### Work required
Copy every line of the following data that includes the string "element".

______

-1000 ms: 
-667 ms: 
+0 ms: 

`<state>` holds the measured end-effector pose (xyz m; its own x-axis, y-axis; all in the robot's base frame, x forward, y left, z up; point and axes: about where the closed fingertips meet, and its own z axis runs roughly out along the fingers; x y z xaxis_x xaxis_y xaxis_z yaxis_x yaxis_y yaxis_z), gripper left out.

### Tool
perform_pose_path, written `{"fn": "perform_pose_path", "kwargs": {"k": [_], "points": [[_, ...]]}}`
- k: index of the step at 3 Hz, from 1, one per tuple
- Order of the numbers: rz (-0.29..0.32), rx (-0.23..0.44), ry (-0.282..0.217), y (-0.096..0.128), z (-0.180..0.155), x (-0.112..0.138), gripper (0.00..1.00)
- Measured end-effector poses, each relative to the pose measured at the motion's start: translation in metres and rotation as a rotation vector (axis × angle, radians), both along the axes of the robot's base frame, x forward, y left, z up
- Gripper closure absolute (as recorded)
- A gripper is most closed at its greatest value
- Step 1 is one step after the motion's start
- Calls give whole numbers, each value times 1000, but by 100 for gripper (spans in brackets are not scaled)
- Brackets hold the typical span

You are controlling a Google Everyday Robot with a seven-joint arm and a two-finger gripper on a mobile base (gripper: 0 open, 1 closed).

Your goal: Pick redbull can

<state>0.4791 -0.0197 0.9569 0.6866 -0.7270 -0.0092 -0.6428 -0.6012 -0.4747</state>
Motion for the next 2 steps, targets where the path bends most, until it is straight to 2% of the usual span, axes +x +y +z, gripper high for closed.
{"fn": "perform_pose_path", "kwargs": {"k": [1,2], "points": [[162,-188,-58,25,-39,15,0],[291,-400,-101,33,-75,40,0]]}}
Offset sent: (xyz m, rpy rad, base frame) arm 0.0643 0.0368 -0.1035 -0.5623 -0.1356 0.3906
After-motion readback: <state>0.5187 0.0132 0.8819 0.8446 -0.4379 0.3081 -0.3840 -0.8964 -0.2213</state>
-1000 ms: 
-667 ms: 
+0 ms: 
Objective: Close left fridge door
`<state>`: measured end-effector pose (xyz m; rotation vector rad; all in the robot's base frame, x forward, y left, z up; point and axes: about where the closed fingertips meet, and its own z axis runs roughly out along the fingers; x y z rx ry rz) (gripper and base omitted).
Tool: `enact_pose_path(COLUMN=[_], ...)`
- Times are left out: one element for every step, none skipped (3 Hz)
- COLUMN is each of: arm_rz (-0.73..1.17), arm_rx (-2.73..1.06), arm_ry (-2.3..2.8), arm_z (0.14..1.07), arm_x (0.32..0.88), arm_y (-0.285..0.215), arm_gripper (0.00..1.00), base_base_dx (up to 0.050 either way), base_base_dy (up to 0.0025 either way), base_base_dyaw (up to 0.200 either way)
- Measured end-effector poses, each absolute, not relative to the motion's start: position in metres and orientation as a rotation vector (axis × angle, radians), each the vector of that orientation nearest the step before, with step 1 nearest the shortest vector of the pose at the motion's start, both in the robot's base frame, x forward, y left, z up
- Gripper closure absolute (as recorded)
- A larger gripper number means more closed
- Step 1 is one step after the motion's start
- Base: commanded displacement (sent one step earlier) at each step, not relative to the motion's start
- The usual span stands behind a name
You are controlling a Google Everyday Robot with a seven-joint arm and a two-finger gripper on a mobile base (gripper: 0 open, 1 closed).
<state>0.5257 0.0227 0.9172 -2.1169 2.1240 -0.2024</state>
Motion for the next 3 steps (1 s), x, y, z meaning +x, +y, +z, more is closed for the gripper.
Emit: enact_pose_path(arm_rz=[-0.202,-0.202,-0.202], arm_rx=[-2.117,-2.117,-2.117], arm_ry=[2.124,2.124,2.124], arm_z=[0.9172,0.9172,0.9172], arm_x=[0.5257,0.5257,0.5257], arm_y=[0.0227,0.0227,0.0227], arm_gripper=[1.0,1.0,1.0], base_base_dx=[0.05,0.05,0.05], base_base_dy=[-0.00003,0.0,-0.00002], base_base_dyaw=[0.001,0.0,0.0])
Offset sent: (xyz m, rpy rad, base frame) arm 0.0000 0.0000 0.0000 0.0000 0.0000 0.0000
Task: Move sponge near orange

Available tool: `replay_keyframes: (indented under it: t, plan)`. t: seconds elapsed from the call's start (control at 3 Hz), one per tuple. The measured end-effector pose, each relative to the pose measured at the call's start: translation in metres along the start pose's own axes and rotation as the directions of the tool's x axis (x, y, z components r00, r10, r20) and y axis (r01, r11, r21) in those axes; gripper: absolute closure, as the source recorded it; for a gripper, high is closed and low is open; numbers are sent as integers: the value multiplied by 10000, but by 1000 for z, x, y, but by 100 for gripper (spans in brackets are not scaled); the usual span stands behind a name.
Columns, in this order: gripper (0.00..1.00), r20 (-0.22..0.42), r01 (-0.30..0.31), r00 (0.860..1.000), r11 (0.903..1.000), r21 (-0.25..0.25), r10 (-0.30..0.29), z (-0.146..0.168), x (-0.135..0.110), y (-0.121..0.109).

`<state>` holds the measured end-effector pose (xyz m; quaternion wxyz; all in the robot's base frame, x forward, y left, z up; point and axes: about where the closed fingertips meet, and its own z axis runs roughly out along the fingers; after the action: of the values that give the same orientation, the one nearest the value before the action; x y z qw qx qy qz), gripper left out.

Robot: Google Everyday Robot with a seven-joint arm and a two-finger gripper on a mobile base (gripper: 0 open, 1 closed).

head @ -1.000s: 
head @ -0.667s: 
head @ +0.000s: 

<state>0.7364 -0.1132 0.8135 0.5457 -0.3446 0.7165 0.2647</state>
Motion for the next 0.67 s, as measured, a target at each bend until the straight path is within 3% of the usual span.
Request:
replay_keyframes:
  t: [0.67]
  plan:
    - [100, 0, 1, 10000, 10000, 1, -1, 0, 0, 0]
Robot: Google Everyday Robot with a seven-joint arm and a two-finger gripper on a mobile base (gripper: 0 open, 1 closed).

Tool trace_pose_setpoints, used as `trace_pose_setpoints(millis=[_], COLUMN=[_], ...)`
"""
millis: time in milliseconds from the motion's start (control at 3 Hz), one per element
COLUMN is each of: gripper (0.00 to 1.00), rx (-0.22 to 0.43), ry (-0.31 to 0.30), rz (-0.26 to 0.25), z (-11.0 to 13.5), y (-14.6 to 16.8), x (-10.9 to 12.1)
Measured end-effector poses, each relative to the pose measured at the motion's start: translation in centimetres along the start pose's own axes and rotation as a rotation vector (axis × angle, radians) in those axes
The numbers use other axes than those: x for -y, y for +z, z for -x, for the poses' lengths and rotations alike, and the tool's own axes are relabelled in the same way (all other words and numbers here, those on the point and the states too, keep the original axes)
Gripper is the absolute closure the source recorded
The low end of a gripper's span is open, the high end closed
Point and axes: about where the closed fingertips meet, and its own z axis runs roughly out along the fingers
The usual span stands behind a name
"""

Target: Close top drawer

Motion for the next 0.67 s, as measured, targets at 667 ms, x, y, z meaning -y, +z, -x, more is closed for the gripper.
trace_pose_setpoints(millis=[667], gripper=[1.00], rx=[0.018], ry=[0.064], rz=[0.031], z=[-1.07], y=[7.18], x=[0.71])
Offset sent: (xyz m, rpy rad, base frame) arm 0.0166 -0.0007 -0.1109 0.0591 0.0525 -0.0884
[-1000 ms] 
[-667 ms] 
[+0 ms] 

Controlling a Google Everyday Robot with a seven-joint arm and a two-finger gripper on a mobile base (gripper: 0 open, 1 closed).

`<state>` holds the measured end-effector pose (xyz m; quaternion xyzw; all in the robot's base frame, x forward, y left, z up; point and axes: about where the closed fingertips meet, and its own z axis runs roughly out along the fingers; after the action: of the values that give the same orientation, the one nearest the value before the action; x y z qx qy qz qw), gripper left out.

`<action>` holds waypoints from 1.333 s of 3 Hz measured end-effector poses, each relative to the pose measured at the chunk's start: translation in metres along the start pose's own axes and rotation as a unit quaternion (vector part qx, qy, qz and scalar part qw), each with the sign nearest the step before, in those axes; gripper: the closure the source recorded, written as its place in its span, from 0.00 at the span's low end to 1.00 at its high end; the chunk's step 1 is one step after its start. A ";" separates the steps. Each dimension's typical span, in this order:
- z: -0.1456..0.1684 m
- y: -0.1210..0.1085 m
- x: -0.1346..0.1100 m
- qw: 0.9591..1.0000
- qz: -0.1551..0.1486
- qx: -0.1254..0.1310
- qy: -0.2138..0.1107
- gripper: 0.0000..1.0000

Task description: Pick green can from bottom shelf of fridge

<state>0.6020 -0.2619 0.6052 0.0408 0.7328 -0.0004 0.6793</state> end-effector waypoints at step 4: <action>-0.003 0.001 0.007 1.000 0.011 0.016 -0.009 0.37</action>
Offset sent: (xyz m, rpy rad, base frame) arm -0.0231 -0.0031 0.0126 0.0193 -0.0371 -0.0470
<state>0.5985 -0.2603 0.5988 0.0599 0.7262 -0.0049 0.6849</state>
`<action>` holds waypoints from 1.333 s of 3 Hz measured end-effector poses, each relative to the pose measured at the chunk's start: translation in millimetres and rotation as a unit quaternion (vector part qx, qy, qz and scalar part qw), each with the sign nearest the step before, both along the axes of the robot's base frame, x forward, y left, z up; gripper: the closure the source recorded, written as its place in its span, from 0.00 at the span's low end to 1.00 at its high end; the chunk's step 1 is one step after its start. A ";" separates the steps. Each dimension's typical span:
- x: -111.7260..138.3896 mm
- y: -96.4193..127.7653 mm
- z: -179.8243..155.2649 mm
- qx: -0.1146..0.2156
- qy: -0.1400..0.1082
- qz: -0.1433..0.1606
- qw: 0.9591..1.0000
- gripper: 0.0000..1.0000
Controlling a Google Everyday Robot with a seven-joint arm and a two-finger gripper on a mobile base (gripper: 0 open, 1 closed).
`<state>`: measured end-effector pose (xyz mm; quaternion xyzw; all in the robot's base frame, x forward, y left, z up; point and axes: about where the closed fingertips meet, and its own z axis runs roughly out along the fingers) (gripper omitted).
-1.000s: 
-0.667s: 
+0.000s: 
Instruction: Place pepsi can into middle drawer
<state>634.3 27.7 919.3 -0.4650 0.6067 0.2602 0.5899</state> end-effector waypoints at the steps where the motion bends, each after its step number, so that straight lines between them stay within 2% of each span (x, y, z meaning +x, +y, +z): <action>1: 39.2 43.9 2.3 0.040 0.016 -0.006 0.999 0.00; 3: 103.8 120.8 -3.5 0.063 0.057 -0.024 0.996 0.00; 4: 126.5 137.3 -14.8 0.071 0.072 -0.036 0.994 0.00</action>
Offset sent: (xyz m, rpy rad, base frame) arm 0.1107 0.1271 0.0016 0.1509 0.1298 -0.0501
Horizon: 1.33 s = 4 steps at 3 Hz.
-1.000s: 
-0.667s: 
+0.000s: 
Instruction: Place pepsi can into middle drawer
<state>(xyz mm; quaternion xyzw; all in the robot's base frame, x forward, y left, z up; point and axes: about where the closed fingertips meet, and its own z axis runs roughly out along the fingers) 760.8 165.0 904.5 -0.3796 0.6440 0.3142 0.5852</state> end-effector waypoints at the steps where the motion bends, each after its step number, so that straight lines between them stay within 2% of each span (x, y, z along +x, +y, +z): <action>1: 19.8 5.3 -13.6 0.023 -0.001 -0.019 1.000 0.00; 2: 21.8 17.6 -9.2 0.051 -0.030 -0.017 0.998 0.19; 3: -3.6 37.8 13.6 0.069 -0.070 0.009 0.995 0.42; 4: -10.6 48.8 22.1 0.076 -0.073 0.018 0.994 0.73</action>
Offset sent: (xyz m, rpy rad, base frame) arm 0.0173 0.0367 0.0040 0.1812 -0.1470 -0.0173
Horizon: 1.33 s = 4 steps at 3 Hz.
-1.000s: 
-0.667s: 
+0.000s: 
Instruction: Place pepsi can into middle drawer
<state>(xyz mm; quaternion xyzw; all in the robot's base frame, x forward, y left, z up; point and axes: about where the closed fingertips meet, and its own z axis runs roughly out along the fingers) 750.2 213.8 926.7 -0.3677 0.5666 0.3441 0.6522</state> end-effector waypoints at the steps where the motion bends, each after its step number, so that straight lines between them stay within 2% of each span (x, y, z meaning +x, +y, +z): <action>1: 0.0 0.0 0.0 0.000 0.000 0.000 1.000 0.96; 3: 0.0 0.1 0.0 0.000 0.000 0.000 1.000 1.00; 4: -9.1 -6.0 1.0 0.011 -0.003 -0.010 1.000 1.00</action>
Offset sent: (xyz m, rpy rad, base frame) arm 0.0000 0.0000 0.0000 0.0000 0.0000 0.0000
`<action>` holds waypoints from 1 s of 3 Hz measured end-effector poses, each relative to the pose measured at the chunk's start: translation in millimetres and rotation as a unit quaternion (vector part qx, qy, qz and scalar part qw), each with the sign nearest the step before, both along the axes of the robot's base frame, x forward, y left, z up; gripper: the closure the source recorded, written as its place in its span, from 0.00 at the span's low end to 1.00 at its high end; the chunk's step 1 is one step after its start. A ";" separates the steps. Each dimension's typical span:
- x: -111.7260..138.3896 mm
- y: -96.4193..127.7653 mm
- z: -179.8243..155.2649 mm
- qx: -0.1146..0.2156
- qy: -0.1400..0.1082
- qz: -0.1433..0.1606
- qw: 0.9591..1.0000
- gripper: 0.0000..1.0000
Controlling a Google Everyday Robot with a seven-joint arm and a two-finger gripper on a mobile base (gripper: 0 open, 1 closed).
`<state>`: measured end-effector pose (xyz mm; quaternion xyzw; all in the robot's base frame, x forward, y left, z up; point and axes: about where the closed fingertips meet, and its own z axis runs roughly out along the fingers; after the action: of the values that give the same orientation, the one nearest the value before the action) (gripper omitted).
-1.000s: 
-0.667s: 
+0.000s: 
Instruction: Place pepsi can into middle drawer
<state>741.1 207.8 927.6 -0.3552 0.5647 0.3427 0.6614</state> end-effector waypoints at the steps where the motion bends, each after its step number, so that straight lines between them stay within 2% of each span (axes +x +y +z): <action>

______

### Reply
- Times are left out: one element for every step, none skipped (3 Hz)
millis: time in milliseconds from the motion's start (control at 3 Hz), one per element

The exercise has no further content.